*The problem:*
Using the data below, transcribe exactly everything from the line that contains "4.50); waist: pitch" down to the line that contains "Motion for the". Include both of those lines and none of the pictures.

* * *

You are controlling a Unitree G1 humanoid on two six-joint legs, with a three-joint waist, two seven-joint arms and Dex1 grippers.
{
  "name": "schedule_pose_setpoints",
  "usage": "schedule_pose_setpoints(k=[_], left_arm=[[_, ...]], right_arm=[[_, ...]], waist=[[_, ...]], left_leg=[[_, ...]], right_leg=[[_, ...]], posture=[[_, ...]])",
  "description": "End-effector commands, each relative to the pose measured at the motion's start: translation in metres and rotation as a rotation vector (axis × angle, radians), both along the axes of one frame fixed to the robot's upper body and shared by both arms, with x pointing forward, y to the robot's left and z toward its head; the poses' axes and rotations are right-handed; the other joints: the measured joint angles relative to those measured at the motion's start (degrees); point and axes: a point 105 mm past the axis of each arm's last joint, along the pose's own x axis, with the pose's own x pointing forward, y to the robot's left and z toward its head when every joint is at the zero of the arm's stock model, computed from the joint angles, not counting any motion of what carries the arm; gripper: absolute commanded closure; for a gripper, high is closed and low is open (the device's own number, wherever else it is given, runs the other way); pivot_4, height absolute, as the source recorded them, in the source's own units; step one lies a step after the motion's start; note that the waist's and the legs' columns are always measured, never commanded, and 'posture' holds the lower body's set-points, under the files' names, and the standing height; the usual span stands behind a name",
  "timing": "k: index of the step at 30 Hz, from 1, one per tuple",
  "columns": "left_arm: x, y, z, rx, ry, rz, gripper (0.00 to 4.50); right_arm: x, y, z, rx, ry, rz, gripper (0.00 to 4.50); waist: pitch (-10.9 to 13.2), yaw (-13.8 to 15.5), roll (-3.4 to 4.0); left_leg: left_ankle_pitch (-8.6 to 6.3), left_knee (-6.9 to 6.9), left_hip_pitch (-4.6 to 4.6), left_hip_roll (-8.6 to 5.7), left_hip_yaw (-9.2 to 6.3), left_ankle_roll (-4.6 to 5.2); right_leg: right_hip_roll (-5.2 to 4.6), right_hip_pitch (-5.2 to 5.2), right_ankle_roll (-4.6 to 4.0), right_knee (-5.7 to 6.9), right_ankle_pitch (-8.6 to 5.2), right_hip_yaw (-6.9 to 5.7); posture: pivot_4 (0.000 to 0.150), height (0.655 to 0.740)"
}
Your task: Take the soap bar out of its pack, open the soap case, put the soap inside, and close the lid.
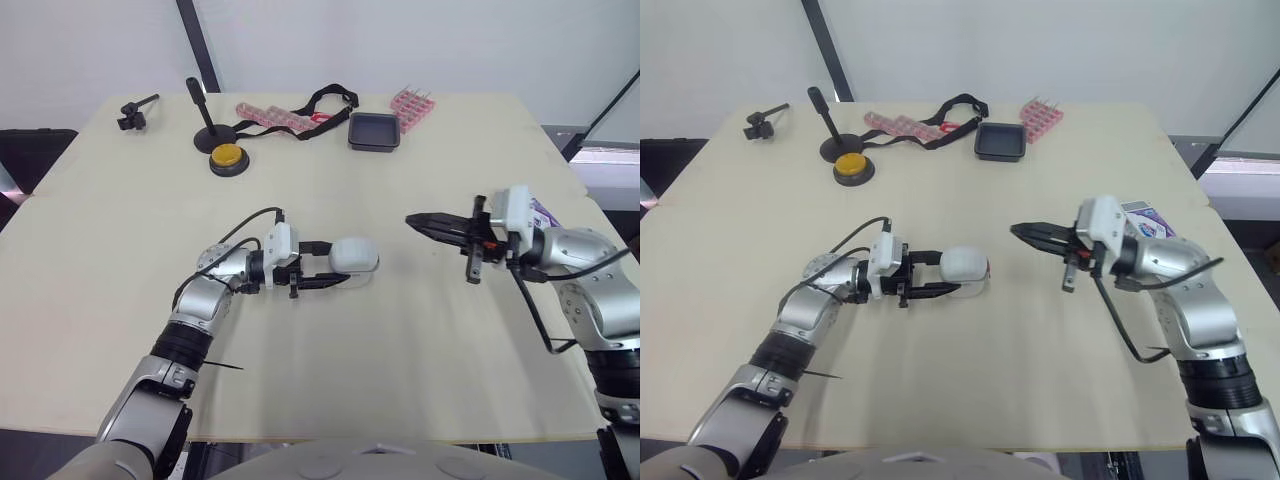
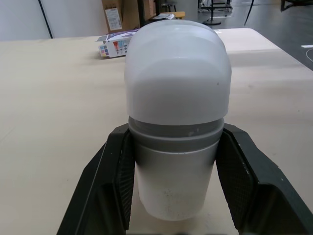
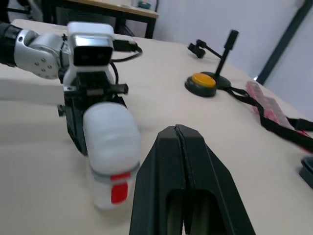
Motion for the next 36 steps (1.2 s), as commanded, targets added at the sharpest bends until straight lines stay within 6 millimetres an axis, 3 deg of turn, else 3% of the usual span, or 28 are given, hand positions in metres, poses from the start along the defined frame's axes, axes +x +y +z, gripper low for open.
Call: schedule_pose_setpoints(k=[1,9,14,36], left_arm=[[0.002,0.003,-0.002,0.027,0.005,0.013,2.46],[0.002,0.004,-0.002,0.031,0.005,0.016,2.46],[0.002,0.003,-0.003,0.034,0.005,0.015,2.46],[-0.002,0.004,-0.004,0.029,0.01,0.037,2.46]], right_arm=[[-0.006,0.019,0.009,-0.016,-0.034,0.044,4.47],[-0.015,0.04,0.002,-0.059,-0.029,0.115,4.47],[-0.011,0.046,-0.005,-0.087,-0.004,0.107,4.47],[0.002,0.042,-0.044,-0.264,0.049,0.092,4.47]], waist=[[0.01,0.1,0.01],[0.01,0.07,0.01],[0.01,0.05,0.01],[-0.01,-0.17,0.0]], left_leg=[[0.0,0.0,-0.02,0.0,0.0,0.0],[-0.01,-0.04,-0.02,-0.01,0.0,-0.05],[-0.01,-0.06,-0.01,-0.01,0.0,-0.07],[-0.01,-0.1,0.08,-0.01,0.01,-0.13]], right_leg=[[0.0,0.0,0.0,-0.01,0.0,-0.01],[0.0,0.0,0.07,-0.04,0.04,0.0],[0.0,0.0,0.23,-0.05,0.13,0.0],[0.01,0.06,0.27,-0.05,0.15,0.03]], posture=[[0.15,0.7291],[0.15,0.7291],[0.15,0.7291],[0.15,0.7291]])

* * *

*Response to the exercise:*
  "columns": "left_arm: x, y, z, rx, ry, rz, gripper (0.00 to 4.50); right_arm: x, y, z, rx, ry, rz, gripper (0.00 to 4.50); waist: pitch (-10.9 to 13.2), yaw (-13.8 to 15.5), roll (-3.4 to 4.0); left_leg: left_ankle_pitch (-8.6 to 6.3), left_knee (-6.9 to 6.9), left_hip_pitch (-4.6 to 4.6), left_hip_roll (-8.6 to 5.7), left_hip_yaw (-9.2 to 6.3), left_ankle_roll (-4.6 to 5.2); right_leg: right_hip_roll (-5.2 to 4.6), right_hip_pitch (-5.2 to 5.2), right_ankle_roll (-4.6 to 4.0), right_knee (-5.7 to 6.9), right_ankle_pitch (-8.6 to 5.2), right_hip_yaw (-6.9 to 5.7); posture: pivot_4 (0.000 to 0.150), height (0.655 to 0.740)"
}
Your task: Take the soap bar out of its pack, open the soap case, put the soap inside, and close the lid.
Motion for the next 36 steps (1.2 s), as commanded, targets added at the sharpest bends until straight lines stay within 6 millimetres an axis, 3 deg of turn, else 3% of the usual span, or 28 are given, hand positions in metres, poses from the start along the defined frame's axes, axes +x +y +z, gripper low for open.

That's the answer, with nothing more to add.